10. A device according to any one of claims 10 to 10. 12. The apparatus according to claim 11, wherein the holding member is not provided with a gas flow path communicating with the other supply hole and the space above the electrochemical cell. 13. The interconnector is provided with one recess for receiving the one sealing material and another recess for receiving the other sealing material. 13. A device according to any one of claims 12. 14. A breathable and deformable electrically conductive connecting member is arranged between the interconnector and the electrochemical cell, as claimed in any one of claims 5 to 13. The device according to one claim. 15. The device according to claim 14, wherein the conductive connecting member includes an embossed portion. 16. The device according to claim 14, wherein the conductive connecting member comprises a mesh. 17. A holding structure for holding a plate-shaped ceramic electrochemical cell having a through hole, comprising the electrochemical cell and a holding member for holding the electrochemical cell. The holding member Is made of ceramics and has a flat plate-shaped main body portion, and a protruding portion that protrudes from the main body portion and is to be inserted into the through hole.

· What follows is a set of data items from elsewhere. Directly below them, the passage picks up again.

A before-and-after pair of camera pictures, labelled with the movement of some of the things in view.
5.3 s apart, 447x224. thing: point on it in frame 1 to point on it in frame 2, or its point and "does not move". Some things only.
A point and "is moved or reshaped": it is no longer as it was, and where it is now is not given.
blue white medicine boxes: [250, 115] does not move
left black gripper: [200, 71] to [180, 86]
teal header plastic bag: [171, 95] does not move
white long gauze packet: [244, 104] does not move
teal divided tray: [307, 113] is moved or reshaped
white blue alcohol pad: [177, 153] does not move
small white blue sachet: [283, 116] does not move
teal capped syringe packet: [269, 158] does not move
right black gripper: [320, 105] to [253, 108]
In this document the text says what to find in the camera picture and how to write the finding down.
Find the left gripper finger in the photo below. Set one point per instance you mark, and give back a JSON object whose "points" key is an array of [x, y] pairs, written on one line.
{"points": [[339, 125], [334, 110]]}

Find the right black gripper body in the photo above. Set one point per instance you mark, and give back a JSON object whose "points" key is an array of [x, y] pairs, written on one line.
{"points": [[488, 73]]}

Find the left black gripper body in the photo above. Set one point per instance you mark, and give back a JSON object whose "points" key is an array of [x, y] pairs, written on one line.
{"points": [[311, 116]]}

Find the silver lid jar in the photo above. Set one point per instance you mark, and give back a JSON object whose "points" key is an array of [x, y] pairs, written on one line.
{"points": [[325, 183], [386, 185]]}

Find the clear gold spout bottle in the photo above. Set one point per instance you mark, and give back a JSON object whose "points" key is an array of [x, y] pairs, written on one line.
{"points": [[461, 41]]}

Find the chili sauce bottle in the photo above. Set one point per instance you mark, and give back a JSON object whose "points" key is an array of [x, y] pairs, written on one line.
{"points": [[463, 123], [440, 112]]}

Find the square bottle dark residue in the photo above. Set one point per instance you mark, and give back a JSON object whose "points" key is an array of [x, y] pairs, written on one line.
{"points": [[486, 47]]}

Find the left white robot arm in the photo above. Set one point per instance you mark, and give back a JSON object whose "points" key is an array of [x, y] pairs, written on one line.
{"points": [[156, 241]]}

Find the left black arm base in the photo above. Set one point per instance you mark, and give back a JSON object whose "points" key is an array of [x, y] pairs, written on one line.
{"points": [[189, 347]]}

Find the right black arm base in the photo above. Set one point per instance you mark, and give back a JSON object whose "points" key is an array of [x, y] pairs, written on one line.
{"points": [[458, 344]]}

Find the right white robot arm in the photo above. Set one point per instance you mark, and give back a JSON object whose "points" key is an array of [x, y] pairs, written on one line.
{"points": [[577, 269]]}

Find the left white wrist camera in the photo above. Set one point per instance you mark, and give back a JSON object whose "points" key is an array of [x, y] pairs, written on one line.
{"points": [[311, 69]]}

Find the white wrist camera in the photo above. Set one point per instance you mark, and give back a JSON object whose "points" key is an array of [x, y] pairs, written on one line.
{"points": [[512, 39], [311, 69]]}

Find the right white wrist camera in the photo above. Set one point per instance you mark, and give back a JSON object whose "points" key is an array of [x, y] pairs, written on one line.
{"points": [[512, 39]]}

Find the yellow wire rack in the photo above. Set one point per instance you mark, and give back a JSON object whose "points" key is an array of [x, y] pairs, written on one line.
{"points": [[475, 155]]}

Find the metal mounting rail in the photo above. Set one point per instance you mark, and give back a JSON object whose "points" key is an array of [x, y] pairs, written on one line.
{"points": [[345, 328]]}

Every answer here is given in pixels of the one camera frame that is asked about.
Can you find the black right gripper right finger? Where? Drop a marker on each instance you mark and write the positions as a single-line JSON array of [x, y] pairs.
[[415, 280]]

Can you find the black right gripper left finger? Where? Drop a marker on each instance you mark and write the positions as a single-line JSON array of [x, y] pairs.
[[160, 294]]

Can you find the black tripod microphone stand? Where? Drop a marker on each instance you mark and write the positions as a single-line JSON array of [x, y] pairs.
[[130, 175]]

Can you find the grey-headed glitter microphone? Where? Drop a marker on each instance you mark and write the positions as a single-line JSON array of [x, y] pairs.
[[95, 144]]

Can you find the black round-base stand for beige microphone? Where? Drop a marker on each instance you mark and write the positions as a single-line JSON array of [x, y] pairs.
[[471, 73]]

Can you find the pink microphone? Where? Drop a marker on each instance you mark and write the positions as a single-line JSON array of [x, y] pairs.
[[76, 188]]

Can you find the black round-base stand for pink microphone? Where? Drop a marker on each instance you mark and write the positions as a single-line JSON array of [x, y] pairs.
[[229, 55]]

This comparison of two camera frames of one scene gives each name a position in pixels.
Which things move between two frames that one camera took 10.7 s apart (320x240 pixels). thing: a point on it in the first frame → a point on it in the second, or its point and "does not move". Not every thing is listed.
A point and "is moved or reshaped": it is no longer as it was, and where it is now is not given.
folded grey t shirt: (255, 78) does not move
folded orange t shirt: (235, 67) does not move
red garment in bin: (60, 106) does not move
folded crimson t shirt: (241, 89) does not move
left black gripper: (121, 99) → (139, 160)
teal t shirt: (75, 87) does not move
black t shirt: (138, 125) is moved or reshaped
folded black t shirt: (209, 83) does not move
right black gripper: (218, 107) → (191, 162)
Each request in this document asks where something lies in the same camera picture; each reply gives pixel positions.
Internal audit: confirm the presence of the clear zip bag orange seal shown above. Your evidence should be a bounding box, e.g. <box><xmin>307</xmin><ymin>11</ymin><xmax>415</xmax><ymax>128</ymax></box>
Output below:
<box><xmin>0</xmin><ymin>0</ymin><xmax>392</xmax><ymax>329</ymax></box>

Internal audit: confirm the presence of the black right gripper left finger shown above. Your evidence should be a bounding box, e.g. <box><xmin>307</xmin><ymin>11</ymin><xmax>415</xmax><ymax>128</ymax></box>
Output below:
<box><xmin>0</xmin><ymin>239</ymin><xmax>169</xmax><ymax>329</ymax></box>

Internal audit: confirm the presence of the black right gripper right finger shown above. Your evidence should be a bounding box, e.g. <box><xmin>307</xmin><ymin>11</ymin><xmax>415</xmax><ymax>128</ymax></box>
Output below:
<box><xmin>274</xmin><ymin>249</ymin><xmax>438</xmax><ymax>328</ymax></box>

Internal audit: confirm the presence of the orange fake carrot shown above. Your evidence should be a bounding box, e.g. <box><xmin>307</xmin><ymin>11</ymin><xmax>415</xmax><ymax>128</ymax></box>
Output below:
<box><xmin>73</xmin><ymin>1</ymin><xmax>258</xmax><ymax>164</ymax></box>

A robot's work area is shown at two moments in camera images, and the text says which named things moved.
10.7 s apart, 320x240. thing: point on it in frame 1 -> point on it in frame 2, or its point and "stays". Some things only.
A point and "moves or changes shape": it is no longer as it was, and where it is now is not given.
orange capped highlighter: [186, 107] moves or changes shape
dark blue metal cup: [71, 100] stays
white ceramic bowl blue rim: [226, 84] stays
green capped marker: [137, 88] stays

One supply hole for supplying one gas and the other gas The other supply hole for supplying the electric field is provided, and the main body part is provided with a sealing surface for one main surface of the electrochemical cell in a state where the projecting portion is inserted into the through hole. A holding structure for an electrochemical cell, which is characterized in that 18. The structure according to claim 17, wherein the main body portion is provided with one gas flow passage communicating with the one supply hole and the space above the electrochemical cell. 19. The structure according to claim 17, wherein the projecting portion is provided with another gas passage communicating with the other supply hole and the space above the electrochemical cell. 20. The method according to claim 17, wherein the holding member has another sealing surface for an interconnector connecting the plurality of electrochemical cells. Structure. 21. A sealant according to claim 17, wherein a sealant is sandwiched between the seal surface of the main body portion and the one main surface of the electrochemical cell. Structure described in paragraph.